11. SlipknotSlipknot
I hesitate to include this, but then remembered I know too many people who daren’t mention the music they have actually enjoyed over the years, for fear of public ridicule, and while I’m almost certainly an annoying little handpump on occasion, I’m not a bullshitter. Also, this isn’t Desert Island Discs.
Anyway, at the age of 23, I decided to leave my job as staff writer at Melody Maker. Looking back, it now seems an insane move to turn my back on a position that thousands would have killed for. I was on a wage with a good overtime rate, had an expense account, and was travelling the world, but the wind had suddenly changed direction and when the Maker put Chris Moyles on the cover, I knew its days were numbered.
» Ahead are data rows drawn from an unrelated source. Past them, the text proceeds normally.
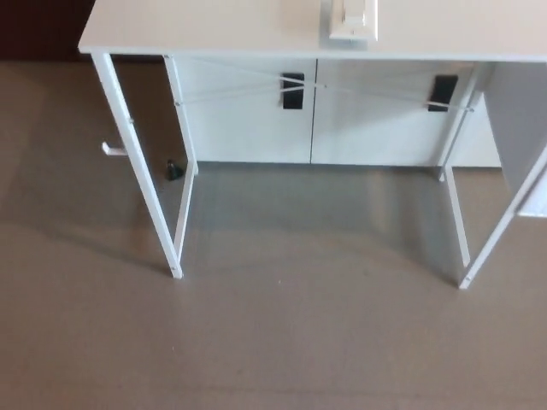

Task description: The robot walk towards a table in front and then clicks the light switch button using the right hand's index finger

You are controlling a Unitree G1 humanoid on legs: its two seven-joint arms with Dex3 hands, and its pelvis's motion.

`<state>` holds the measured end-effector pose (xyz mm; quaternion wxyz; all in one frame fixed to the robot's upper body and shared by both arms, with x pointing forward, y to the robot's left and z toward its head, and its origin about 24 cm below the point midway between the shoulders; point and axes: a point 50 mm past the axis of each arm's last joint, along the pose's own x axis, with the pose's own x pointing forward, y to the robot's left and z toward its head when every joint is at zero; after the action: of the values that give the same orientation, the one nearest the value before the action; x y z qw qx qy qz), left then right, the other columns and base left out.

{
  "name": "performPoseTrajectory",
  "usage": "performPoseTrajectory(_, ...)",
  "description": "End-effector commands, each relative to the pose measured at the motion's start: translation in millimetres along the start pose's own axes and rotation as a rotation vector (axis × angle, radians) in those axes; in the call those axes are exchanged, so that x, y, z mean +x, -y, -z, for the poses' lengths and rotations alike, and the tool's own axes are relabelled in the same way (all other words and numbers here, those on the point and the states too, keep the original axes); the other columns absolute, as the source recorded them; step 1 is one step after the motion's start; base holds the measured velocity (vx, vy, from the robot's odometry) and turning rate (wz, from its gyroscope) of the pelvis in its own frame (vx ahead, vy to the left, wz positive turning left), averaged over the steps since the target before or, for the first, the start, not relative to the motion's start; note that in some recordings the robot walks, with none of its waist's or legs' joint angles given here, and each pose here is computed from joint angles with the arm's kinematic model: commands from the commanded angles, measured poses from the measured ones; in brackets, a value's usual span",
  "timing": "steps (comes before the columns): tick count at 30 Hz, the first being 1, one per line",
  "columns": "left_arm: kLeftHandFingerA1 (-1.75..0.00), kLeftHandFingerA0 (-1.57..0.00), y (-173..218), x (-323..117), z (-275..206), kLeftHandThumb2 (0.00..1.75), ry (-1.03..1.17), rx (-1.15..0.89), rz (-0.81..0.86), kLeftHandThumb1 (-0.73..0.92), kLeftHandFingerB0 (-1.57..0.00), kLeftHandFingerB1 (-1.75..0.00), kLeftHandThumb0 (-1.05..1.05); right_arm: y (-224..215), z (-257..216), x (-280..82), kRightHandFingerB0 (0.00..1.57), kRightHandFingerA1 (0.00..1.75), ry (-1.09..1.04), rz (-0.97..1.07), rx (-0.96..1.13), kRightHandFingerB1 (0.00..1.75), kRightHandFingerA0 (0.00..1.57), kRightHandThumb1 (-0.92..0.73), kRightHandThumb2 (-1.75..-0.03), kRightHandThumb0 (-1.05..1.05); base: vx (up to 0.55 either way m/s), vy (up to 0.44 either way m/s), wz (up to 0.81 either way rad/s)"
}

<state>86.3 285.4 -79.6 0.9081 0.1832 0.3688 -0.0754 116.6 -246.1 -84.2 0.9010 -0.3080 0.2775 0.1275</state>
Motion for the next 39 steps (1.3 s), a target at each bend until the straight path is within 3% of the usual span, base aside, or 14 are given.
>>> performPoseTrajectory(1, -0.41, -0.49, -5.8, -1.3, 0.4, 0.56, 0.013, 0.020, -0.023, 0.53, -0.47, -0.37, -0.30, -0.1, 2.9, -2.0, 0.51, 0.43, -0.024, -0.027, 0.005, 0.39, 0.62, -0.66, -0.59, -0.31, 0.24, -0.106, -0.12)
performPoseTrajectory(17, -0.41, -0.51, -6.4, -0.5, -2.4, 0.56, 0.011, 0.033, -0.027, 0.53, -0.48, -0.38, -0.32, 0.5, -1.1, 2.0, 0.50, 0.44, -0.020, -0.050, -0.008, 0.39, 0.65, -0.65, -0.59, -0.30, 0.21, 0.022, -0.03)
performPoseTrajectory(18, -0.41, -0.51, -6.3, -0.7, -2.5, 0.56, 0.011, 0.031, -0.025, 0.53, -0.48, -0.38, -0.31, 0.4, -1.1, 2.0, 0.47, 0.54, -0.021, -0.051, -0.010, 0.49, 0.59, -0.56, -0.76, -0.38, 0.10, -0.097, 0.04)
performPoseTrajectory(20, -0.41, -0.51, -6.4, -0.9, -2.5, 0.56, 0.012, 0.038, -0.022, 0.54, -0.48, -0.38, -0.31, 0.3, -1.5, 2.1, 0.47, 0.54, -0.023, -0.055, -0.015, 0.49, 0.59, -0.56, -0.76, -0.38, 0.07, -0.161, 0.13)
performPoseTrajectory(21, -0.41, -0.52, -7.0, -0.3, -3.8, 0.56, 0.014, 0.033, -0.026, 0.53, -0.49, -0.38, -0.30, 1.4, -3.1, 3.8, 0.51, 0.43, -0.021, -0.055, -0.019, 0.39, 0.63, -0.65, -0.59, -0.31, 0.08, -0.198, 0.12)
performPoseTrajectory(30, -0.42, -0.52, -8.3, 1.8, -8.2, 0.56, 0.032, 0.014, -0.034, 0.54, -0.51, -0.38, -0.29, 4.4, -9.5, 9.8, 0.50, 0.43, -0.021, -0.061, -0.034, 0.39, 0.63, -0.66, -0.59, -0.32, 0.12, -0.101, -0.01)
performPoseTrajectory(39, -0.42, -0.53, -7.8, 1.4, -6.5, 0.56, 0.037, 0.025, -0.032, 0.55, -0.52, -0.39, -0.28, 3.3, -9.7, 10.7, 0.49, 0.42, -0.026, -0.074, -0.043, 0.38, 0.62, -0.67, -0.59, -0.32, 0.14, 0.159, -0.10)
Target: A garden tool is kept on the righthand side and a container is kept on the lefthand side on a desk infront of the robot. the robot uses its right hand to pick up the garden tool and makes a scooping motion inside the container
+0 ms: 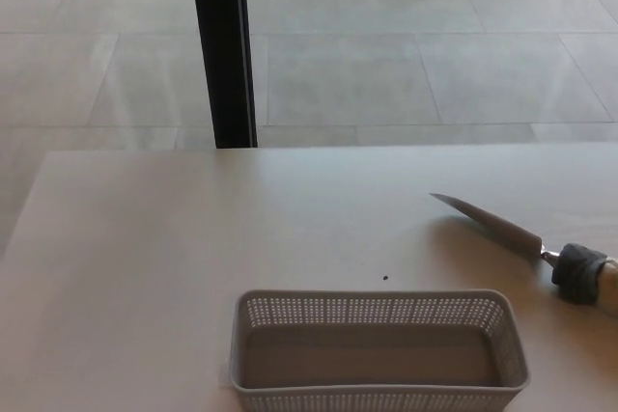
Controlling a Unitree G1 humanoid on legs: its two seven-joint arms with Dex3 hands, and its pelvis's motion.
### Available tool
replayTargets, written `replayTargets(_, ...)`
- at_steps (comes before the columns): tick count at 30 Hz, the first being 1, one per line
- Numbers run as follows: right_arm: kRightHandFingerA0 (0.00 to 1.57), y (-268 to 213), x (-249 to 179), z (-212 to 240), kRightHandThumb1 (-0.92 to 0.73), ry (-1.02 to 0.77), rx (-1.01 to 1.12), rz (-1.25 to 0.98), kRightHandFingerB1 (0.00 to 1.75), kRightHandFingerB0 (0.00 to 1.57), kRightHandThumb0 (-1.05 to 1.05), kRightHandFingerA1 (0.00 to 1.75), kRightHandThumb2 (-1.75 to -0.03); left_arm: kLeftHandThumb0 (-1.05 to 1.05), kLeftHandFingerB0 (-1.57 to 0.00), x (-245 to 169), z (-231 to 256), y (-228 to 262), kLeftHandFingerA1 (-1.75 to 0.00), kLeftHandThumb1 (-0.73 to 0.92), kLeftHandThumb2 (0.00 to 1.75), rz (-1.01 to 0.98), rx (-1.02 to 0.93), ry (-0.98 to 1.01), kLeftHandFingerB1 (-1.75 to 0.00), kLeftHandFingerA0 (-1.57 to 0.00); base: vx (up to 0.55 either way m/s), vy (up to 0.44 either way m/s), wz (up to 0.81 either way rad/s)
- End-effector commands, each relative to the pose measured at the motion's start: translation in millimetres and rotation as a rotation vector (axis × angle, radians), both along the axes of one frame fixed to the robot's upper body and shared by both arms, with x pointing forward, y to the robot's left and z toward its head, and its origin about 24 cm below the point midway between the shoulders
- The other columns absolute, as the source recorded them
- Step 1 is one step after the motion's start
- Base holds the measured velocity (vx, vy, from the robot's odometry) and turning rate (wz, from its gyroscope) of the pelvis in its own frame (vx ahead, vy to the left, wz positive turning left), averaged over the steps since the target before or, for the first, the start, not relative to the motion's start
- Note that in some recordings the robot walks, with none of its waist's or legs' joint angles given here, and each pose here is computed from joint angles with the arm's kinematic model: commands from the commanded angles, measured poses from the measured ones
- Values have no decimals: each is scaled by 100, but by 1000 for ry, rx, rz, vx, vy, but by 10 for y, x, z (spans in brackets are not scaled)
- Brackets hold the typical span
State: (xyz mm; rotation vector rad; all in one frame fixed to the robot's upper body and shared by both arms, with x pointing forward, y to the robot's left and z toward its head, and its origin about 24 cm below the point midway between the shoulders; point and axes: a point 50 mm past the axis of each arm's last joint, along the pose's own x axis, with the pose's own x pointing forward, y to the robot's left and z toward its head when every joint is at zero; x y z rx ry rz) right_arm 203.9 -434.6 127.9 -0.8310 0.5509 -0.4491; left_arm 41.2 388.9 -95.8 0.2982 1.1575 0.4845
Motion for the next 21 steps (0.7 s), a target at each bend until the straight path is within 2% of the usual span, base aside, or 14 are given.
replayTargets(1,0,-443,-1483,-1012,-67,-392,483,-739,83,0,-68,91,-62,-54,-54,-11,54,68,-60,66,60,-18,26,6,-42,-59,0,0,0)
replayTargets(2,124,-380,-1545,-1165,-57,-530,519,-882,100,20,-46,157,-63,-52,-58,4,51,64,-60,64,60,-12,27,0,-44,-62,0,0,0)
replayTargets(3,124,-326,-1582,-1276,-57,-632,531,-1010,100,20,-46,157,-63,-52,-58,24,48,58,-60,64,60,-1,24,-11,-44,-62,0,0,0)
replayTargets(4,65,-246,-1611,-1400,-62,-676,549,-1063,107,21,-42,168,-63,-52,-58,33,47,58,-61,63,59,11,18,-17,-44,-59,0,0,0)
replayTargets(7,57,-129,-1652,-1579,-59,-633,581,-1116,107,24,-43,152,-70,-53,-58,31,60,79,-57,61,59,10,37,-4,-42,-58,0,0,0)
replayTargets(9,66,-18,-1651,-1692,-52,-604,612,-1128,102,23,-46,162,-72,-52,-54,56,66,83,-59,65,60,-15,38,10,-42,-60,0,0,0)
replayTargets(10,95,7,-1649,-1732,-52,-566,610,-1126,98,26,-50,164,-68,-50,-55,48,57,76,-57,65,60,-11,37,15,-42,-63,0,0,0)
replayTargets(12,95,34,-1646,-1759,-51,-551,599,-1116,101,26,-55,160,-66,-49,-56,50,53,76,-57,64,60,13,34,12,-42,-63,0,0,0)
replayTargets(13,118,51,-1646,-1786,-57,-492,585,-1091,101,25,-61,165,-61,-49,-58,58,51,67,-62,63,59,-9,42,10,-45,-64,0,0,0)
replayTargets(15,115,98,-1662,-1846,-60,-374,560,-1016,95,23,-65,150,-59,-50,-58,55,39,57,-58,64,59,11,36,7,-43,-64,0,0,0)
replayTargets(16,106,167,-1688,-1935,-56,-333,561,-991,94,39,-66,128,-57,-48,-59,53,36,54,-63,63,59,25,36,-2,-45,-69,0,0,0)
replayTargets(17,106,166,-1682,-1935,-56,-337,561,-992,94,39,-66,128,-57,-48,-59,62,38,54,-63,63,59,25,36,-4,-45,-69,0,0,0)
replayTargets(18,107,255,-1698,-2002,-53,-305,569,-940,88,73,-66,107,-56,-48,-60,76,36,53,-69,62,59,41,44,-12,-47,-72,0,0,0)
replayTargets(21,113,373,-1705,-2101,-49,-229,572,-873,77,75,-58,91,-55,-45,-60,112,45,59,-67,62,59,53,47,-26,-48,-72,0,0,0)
I was also regularly vomiting blood due to a stomach ulcer brought on by a rather destructive lifestyle, and just felt totally exhausted after three years of no sleep. So I did the sensible things and went to work for Kerrang! instead, where life was even more ridiculous, though I did manage to stop drinking and have gone the past two decades on tap water alone.
I probably only liked 33% of the music, but I loved the metal bands as people. The Americans in particular didn’t have the aloof veneer of British pop stars; they couldn’t hide their excitement and were just grateful not to be pumping petrol for a living. Also, there was still loads of money around because they were all selling millions of albums. I interviewed the legends – Ozzy Osbourne, AC/DC, Motorhead – but also almost all the newer bands, such as Deftones and System Of A Down.
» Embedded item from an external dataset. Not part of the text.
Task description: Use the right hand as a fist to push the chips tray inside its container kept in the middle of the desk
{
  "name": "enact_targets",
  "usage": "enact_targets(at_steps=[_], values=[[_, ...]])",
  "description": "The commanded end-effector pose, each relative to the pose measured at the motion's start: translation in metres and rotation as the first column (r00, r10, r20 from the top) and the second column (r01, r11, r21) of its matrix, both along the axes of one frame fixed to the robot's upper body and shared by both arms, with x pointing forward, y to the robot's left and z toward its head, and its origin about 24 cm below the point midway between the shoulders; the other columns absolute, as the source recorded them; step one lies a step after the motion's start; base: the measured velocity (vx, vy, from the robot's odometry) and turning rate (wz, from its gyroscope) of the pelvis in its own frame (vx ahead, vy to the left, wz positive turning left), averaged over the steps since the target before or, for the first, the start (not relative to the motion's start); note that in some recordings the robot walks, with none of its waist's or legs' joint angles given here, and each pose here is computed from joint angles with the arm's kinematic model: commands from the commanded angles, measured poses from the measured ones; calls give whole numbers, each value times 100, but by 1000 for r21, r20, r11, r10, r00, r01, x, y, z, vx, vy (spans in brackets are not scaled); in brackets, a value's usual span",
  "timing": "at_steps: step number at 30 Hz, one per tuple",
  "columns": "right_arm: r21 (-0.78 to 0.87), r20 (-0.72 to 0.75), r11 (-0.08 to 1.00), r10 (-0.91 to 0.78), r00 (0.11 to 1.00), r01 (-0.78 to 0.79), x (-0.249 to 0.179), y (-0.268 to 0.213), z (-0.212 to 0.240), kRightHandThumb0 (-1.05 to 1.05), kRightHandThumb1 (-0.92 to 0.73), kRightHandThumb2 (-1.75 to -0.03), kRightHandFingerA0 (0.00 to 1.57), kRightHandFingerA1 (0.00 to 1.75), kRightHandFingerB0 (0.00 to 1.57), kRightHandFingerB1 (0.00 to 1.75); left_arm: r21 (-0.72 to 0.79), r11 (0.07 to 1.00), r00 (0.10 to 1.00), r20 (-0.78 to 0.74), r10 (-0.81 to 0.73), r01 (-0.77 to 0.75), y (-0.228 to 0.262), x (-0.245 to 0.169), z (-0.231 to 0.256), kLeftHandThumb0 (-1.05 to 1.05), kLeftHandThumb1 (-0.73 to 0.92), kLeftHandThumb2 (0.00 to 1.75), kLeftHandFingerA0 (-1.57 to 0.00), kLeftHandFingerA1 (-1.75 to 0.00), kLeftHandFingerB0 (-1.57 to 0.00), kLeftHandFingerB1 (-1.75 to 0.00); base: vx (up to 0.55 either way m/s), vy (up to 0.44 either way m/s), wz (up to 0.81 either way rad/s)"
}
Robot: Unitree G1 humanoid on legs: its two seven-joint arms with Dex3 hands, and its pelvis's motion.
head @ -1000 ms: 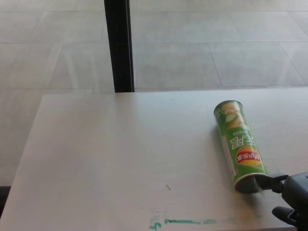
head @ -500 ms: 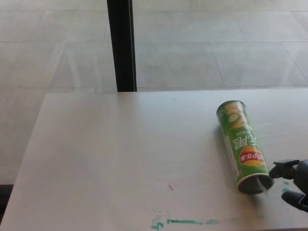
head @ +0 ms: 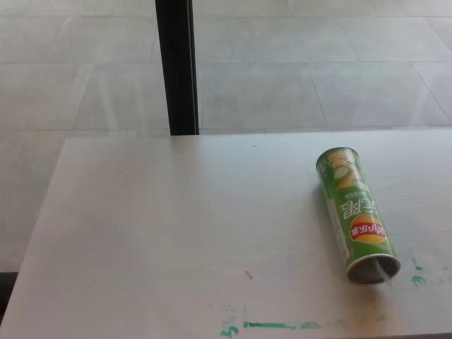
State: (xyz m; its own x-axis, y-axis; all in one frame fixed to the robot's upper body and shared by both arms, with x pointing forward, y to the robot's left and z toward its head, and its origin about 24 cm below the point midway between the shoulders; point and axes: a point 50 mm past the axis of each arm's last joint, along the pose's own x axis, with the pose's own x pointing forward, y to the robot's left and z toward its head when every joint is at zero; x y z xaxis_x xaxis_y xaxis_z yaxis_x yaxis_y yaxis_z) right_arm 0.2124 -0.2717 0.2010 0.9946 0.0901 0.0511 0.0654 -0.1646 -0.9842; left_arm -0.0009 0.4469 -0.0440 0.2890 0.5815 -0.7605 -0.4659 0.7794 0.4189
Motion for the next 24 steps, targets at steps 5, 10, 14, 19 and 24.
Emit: enact_targets(at_steps=[5,10,14,19,24], values=[[230,103,952,-231,967,203,-19,-66,4,-56,-72,-62,96,77,62,44,22,1000,1000,-1,-6,6,6,-4,7,-65,78,63,-48,-52,-37,-41,0,0,0],[431,156,803,-516,842,412,-31,-126,-49,-61,-73,-62,93,64,56,42,17,999,999,-9,-30,30,3,-1,4,-68,78,63,-51,-54,-39,-41,0,0,0],[531,118,663,-675,729,528,-43,-150,-91,-61,-75,-63,91,75,54,47,9,1000,1000,2,0,0,2,1,3,-67,62,98,-43,-61,-33,-53,0,0,0],[724,4,411,-805,593,554,-68,-167,-142,-57,-73,-63,84,77,51,54,34,999,1000,-15,-23,23,4,4,5,-67,79,64,-54,-53,-41,-41,0,0,0],[884,-156,89,-869,470,458,-85,-177,-175,-48,-69,-61,87,106,49,58,17,1000,1000,19,10,-10,3,4,3,-63,77,62,-51,-55,-41,-44,0,0,0]])
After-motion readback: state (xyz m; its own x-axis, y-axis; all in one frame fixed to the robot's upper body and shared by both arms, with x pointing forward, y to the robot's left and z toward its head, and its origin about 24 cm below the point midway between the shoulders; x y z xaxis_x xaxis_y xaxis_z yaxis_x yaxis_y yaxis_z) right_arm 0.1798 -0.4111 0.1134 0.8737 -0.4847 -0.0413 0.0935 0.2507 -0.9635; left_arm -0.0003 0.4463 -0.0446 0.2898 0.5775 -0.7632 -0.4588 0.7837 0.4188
But one of my first jobs for Kerrang! was trailing Slipknot on their first UK tour, which was mayhem. It was a few days of bodily fluids, over-sold venues and a live show that, performance-wise, was a Grand-Guignol. The drummer had a human skidmark on his sock. His sock! I always particularly enjoyed talking to Clown aka Shawn Crahan, who displayed a raging intellect and liked to compare Slipknot’s music to the paintings of Munch or Van Gogh, which he would spend hours staring at during his days off in Europe.
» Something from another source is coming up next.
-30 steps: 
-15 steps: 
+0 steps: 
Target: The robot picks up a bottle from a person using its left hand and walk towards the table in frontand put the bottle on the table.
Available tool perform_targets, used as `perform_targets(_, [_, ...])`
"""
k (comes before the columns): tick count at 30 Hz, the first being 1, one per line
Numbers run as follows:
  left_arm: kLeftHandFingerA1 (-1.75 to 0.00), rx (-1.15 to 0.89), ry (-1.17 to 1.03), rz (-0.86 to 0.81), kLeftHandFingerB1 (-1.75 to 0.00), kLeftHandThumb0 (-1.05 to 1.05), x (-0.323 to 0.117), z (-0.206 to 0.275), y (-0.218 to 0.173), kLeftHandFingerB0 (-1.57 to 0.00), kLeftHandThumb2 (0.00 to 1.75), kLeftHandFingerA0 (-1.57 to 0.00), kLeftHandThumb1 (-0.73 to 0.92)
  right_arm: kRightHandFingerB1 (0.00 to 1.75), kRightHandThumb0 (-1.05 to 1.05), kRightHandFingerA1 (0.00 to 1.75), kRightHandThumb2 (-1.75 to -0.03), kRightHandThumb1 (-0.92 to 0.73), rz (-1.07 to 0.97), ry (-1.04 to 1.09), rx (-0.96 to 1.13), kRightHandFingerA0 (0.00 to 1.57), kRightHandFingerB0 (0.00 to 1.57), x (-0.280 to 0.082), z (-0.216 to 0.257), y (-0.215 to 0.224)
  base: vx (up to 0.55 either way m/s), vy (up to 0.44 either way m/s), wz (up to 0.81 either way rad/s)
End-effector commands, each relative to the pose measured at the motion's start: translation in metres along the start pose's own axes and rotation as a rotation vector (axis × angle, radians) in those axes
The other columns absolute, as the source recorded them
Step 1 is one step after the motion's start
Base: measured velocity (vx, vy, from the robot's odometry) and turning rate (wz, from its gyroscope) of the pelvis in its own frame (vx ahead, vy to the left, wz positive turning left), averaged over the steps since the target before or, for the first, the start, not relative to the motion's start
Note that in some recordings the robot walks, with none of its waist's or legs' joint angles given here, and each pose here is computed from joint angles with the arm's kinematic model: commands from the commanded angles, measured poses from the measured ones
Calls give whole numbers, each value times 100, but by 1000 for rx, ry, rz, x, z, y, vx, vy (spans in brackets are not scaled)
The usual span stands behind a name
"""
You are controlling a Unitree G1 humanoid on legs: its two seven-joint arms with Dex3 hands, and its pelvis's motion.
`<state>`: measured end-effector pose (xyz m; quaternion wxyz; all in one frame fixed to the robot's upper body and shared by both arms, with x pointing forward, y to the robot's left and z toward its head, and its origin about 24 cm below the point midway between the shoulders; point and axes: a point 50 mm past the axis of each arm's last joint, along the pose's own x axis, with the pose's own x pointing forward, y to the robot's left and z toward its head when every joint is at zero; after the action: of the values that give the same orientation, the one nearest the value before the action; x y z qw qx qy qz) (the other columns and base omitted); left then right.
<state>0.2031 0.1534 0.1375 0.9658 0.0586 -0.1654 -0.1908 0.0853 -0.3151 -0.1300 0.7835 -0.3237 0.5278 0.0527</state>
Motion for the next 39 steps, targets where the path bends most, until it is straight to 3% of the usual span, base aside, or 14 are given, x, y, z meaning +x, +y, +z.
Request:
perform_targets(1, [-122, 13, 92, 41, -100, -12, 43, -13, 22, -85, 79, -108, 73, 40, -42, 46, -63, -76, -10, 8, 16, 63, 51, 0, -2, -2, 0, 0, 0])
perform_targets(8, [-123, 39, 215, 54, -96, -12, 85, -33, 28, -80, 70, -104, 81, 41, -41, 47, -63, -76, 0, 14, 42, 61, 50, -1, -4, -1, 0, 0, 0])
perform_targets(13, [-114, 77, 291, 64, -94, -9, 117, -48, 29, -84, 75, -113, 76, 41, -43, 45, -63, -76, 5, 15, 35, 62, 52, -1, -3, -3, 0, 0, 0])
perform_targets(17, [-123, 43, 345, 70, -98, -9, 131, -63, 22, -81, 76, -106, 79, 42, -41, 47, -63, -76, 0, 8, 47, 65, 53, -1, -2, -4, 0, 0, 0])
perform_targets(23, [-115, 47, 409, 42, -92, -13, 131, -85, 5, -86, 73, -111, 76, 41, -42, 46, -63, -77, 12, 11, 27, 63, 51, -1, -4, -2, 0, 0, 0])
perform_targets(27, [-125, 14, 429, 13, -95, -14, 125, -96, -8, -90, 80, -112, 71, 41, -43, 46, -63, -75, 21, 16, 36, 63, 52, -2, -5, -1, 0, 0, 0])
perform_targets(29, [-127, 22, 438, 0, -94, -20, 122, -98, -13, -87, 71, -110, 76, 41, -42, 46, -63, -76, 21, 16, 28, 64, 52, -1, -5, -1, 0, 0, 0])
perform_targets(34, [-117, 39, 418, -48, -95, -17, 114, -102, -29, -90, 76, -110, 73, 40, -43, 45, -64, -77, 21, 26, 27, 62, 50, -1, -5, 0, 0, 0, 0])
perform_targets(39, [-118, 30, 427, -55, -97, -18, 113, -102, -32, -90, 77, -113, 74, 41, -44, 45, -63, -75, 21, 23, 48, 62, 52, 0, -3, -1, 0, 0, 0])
The fans were brilliant too: one young boy turned up an instore signing wearing a Tesco carrier bag on his head, with “SLAG” scrawled across it. Another was carrying a dead crow in a jar. The first few songs on Slipknot’s debut just sounds like war. Totally ludicrous.
One of the other reasons for going freelance at that time was so that I would have more time to try and write novels, as I was even more obsessed with literature than I was music. And just nineteen very short years later I signed a book deal with Bloomsbury.